Why can’t Michigan vote like Oregon?

    Remember how, a few months ago, I posted video of myself eating a fried pie on the street in Portland, while talking with a guy about the plotting of the 1994 attack on Nancy Kerrigan? Well, that guy… a former Michigander by the name of Dave Miller… has asked that I share the following article, which he apparently pecked out late last night on his cell phone, while his wife slept beside him, in bed.

    Hello Readers of Mark Maynard.com.

    You guys need a nickname, a nomme de guerre. Like tea baggers, dittoheads, or birthers. The Church of England produced the puritans. Arsenio had the dog pound. Let me throw a couple of ideas out there.

    ‘Nardies
    Ball Shavers
    Maytards

    We’ll vote later.

    I’m writing to spread the word about how voting is done in Oregon. I moved there about ten years ago, and have been meaning to enlighten the Ball Shavers with a guest post pretty much since then.

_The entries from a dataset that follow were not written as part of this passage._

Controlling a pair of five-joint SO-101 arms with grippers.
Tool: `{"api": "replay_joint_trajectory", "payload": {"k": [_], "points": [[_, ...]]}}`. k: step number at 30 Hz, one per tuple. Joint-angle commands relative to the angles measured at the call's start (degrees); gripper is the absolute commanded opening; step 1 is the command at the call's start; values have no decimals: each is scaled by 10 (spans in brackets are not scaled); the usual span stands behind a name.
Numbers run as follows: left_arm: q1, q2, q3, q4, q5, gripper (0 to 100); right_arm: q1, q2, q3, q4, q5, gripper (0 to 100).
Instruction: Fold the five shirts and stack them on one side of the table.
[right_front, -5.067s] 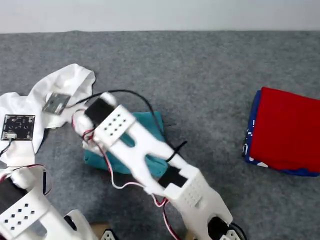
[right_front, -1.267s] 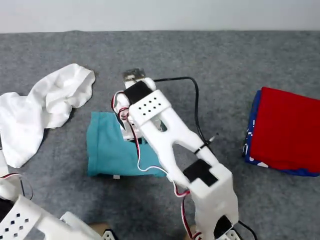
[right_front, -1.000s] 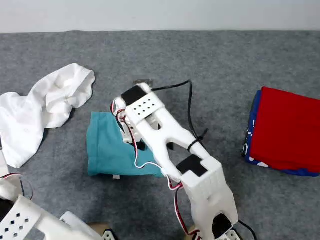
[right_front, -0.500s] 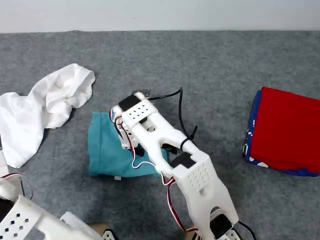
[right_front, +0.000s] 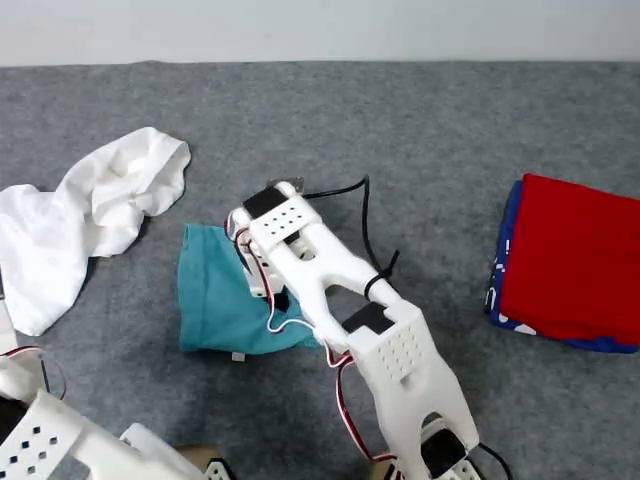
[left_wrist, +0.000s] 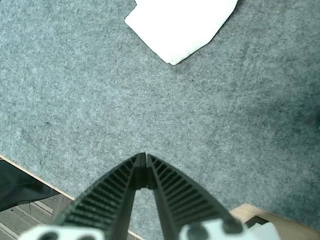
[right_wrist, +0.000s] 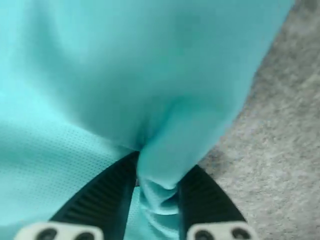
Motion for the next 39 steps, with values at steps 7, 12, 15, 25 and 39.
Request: {"api": "replay_joint_trajectory", "payload": {"k": [7, 12, 15, 25, 39], "points": [[-3, -7, -15, 4, -6, 6, 88, -29, 8, 71, 88, 8], [1, -7, -15, 4, -6, 6, 189, -102, 11, 81, 225, 8], [1, -7, -16, 4, -6, 6, 252, -130, 9, 71, 353, 8], [1, -7, -15, 4, -6, 6, 406, -138, 9, -116, 810, 8], [1, -7, -15, 4, -6, 6, 398, -163, 9, -188, 803, 205]]}}
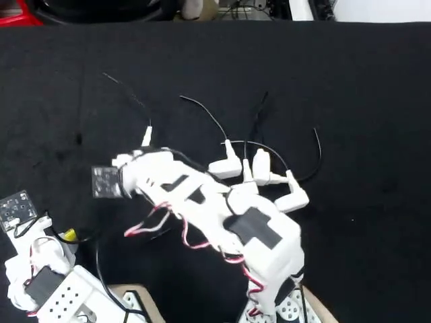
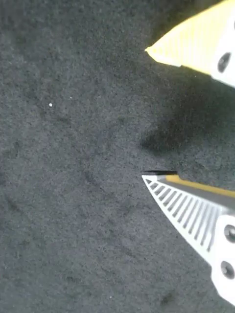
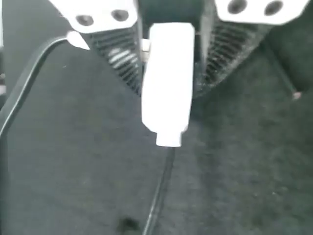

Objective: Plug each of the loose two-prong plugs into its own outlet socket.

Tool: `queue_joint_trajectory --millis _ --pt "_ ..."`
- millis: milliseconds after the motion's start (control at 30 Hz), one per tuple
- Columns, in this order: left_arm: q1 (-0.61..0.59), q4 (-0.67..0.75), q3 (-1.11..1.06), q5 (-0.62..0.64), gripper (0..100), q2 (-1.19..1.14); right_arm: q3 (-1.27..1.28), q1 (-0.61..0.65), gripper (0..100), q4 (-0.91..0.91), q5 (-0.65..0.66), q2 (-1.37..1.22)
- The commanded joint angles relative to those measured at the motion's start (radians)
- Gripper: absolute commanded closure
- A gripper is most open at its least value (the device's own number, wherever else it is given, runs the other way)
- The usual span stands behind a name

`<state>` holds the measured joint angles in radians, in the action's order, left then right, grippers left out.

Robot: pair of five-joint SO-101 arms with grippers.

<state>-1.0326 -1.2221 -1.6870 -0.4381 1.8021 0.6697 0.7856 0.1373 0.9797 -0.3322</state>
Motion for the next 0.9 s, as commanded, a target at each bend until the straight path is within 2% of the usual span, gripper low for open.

    In Oregon there are no polling stations to have to locate. There are no archaic machines to have to operate. Election day is a party where all sides gather to see the results, not to wait in line, worrying that you’re name isn’t on the list when you finally reach the front. Everyone receives their official ballot roughly a month before election day, and can fill it out and return it at their leisure. You can drop it in any mailbox, and, if you can’t afford the stamp, you can take it to any public library. If the locations of local libraries are unknown to you, there are also drop boxes strategically located near places that you might frequent.

    Here’s how it works: Before every election, voters are mailed a ballot package containing the scantron ballot, two envelopes, and a voters guide.

    The envelope labeled “secret” is where your completed ballot goes. These envelopes have no identifying information about you. At the processing station, I picture my ballot anonymously piled with others being torn open and fed into the scanning machines.

    The other envelope has your voter registration information printed on it and a brief statement you swear to with your signature. This is the envelope that you place your secret envelope into. When this envelope arrives at the processing station, your registration info is verified and your signature is matched to the signature you provided when you registered to vote. If all is good, it is opened and your secret envelope is thrown on the pile.

    This is a great system because it makes voting convenient and completely low stress. While filling out my ballot, if I have a question about a candidate or measure, I can stop, research online, go sit on the can to ponder, talk things over with friends or coworkers, sleep on it, pick it up again the next day.

    That’s pretty awesome, but wait, there’s more. The voter’s guide that gets sent with the ballot is great reading. Really. It contains photos and bios of all of the candidates. Every candidate gets a 1/2 page to make their case. Obama, Romney, the 14th District Water Commissioner candidates, and the homeless guy running for Mayor all get the exact same amount of space, in the same plain format — fonts, colors, and layout — to make their argument for your vote.

    Each ballot measure or initiative is also included in the guide. The full text, a plain language summary, what a “yes” vote means, what a “no” vote means, and any extra information, like the projected financial impact on the budget of the related government entity.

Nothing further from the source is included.